How to Avoid It: Focus on low-regret investments for the next six months instead of chasing ROI dreams. Choose small, manageable projects that your team has the capacity to support and hire additional support if you want to invest more. 


5. Underestimating Change and Adoption Efforts 


Firms often assume a new tool will magically integrate itself into your lawyers’ daily way of working. In the real world, successful adoption requires significant efforts: partners must align, knowledge must be shared, habits must shift, and training and communication will be an ongoing challenge. 
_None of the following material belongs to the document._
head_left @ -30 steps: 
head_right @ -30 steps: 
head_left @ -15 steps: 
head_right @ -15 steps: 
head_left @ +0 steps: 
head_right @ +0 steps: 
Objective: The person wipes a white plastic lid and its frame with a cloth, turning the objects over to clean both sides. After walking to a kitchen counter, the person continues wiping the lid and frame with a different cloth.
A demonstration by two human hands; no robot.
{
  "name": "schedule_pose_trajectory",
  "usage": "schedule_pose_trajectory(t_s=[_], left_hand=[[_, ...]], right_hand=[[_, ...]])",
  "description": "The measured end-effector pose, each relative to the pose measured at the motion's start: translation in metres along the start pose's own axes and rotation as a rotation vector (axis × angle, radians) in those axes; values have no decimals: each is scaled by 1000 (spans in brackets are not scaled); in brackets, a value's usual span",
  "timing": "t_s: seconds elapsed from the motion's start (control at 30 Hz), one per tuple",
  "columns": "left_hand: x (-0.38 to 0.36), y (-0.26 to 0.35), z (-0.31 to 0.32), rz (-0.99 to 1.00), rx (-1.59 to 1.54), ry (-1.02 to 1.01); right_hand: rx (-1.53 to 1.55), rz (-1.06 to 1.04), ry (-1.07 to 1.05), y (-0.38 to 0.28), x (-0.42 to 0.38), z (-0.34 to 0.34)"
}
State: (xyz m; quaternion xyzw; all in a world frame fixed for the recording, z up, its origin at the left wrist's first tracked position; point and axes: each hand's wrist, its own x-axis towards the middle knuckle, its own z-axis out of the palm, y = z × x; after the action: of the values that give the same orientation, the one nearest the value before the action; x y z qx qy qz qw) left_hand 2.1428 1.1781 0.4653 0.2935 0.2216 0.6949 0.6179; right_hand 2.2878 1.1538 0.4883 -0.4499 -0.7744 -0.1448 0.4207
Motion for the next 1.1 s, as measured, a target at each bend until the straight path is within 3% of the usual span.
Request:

How to Avoid It: Treat change and adoption as a marathon, not a sprint. AI and legal technology will keep evolving the coming years. Make sure you have a budget to invest in change and adoption. Not just once, but as an ongoing investment. 


6. Underestimating the Effort to Structure Your Data 


AI is not magic. It's a powerful tool that relies entirely on the quality of the data it's given. If your precedents, internal knowledge, and templates are inconsistent or chaotic, the AI will only amplify that chaos. 


How to Avoid It: Before deploying sophisticated tools, work on your knowledge management to get your data in order. Without clean, structured inputs, AI cannot deliver the consistent, reliable outputs your firm expects. 


The Pattern Behind the Mistakes 


AI initiatives don't fail because law firms are too conservative. They fail because firms skip the fundamental steps that make progress safe and sustainable. 


When your firm's direction doesn't match its behaviour, AI fails. 


When foundations are missing, it collapses. 


When you underinvest in change and adoption, guess what…. 


Your next AI step matters more than your long-term AI vision.